As I stated in the previews section, there is almost no difference between applications and libraries in the BEAM context. But this small difference has huge consequences. Listing those consequences:

  • You'll have more applications running together with yours in the same node, that you didn't define how you want them to behave.

  • An application can bring down the entire node if something goes wrong with it.

  • You'll have little to almost no control of the implications of failures in the additional application running in the node.

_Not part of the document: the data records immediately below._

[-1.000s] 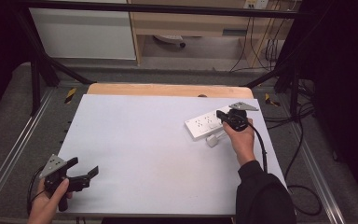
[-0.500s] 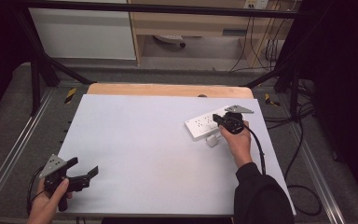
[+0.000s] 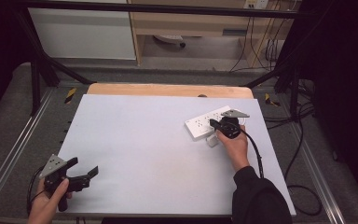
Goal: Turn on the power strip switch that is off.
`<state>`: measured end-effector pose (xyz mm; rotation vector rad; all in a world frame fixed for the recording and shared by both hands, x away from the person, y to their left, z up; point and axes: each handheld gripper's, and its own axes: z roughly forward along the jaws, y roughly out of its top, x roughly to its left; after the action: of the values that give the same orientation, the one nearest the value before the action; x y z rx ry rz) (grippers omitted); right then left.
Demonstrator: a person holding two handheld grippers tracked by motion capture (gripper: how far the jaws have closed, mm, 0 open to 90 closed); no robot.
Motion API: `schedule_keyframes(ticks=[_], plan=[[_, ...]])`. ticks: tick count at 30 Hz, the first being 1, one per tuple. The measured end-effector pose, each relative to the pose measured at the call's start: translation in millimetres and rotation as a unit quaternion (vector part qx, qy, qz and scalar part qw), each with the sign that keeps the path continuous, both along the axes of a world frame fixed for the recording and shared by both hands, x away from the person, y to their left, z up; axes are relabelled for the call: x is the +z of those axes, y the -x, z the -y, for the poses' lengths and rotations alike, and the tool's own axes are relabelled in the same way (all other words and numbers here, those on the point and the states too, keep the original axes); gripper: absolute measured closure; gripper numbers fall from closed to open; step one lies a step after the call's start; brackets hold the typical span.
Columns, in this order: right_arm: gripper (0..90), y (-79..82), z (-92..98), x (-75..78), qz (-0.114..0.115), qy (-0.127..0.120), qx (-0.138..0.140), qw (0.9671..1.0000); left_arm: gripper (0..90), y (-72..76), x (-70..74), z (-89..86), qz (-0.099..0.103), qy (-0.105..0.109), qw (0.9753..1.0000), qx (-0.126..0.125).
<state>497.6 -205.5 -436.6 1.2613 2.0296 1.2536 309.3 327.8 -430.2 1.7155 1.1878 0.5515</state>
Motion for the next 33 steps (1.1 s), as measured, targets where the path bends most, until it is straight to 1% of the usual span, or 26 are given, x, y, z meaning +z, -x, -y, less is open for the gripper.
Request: schedule_keyframes(ticks=[4, 7, 16, 33], plan=[[90.0, 1.5, -2.2, -1.0, 0.001, -0.003, 0.002, 1.0, 6.1, 0.0, -0.1, -0.1, 0.0, -0.001, 1.0, 0.0], [90.0, 2.3, -3.3, -1.3, 0.002, -0.001, 0.006, 1.0, 6.1, 0.0, -0.1, 0.0, 0.0, 0.0, 1.0, 0.0], [90.0, 4.3, -4.4, -5.1, -0.001, 0.0, 0.009, 1.0, 6.1, 0.0, -0.2, 0.0, -0.001, -0.001, 1.0, 0.0], [90.0, 4.7, -6.7, -6.9, -0.008, 0.004, 0.014, 0.9999, 6.1, 0.0, -0.2, 0.0, 0.0, -0.002, 1.0, 0.0]])
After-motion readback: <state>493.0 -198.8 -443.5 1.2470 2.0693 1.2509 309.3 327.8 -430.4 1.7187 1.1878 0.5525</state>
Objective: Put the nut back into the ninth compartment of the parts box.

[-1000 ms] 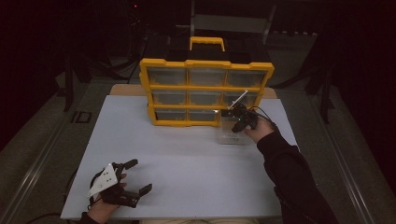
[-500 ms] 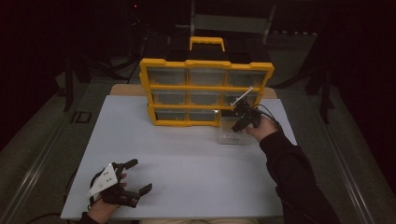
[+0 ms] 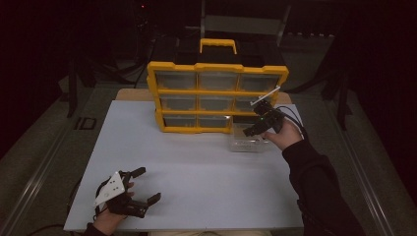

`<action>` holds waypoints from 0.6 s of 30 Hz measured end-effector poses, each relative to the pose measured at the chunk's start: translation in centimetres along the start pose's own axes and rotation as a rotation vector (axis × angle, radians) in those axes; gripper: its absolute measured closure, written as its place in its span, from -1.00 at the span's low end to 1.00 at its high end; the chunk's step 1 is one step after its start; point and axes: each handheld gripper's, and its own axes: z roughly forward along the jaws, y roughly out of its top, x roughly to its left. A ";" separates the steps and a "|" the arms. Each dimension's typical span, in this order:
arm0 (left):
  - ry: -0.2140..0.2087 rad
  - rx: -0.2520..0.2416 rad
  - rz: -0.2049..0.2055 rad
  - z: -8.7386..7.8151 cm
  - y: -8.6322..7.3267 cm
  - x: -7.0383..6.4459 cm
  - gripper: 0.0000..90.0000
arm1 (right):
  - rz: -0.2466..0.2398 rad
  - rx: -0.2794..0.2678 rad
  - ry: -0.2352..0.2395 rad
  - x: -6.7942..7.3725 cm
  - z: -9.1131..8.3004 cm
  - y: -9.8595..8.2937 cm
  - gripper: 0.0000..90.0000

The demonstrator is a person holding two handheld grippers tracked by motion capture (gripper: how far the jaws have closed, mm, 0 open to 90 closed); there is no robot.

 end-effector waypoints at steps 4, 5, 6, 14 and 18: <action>0.000 0.001 0.001 0.1 0.0 0.0 -1.00 | -0.006 -0.035 0.020 0.5 -0.5 -0.5 -0.80; 0.000 0.002 0.001 0.1 0.0 0.0 -1.00 | -0.005 -0.038 0.020 0.5 -0.5 -0.5 -0.80; 0.000 0.001 0.001 0.1 0.0 -0.1 -1.00 | -0.009 -0.043 0.027 0.7 -0.6 -0.7 -0.80; -0.003 0.002 -0.002 0.2 0.0 0.0 -1.00 | -0.045 -0.144 0.101 2.3 -2.2 -2.4 -0.80; -0.001 -0.001 -0.003 0.0 0.0 0.0 -1.00 | -0.084 -0.223 0.116 3.5 -2.8 -3.5 -0.80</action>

Elaborating more on those consequences. So you bring an application to your list of dependencies, which means that it gonna start a supervision tree independently if need or want to start it. Of course, the application can define parameters so you deactivate it. But I think it loses all the purpose of defining an application if you allow that because you'll end with a zombie process that is a supervisor with no children. It's way better to provide a library that has already defined an easy to start supervision tree. I can define an isolated application for this supervision tree if I need to. I can plug it into an existing application. I can easily define how the rest of my system behaves in case this specific supervision tree fails.

In the end, it's the job of the person designing the system how they want all supervision trees to interact between them. By defining an application instead of a library you're hijacking this from the person writing the system. You're making the system of whoever is using it in their system a hostage of your decisions. I've already suffered a lot with this. Systems going down apparently for no reason, and the attached application was the cause, but it hasn't logs or any way that let me control that. The only solution that I had was to migrate to a library that didn't hijack the control that I had over the running system.

Exceptions

I've asked some friends to provide some feedback on this article's first draft and one thing that almost everyone highlighted the need to expose some exceptions of the points I've made here.

The first exception I can think of is something like what telemetry does. Telemetry just starts a SGP that has little consequences in terms of system architecture but adds a lot to the usability of the system. If you had to start the telemetry registry as part of the supervision tree, you'd have to orchestrate better when and how you attach handlers. It wouldn't be a big problem having to do that but I understand the tradeoff and the preference to simplify telemetry usage. So the exception would be if making it an application reduces the complexity of using the library but doesn't add risks of bringing down the VM then it's ok.

One other exception that I can think of is if your library sits between the system and the applications that gonna use it. Libraries like libcluster and recon, when I went through their code both are just libraries. I cannot think of any good example of this use case, but it seems reasonable to think this is a good exception.

A use case that for sure is not an exception that I can think of, is if your library needs to communicate with the external world. If you're doing something that touches anything outside the node itself, you need to make it just a library. IO, NIFs, ports, other external systems have too many breakpoints for you to choose how to handle that better than the person using the library. The person designing the system needs to have agency over that stuff, no matter how easy to use it gonna be if you make it an application.

tl;dr

  • OTP application is a way to expose code and runtime definitions for others to use.

  • Understand library as an OTP application that exposes just code and application as an OTP application that defines a supervision tree as part of their start process.

  • Avoid defining applications, define libraries.

  • If your library needs, define a supervision tree and expose an easy way to start it when needed, instead of starting it inside your library regardless of the user choice.

  • Let people choose to turn your library into an application if their needs require that.

  • Avoid hijacking the power and control that the BEAM provides over its execution.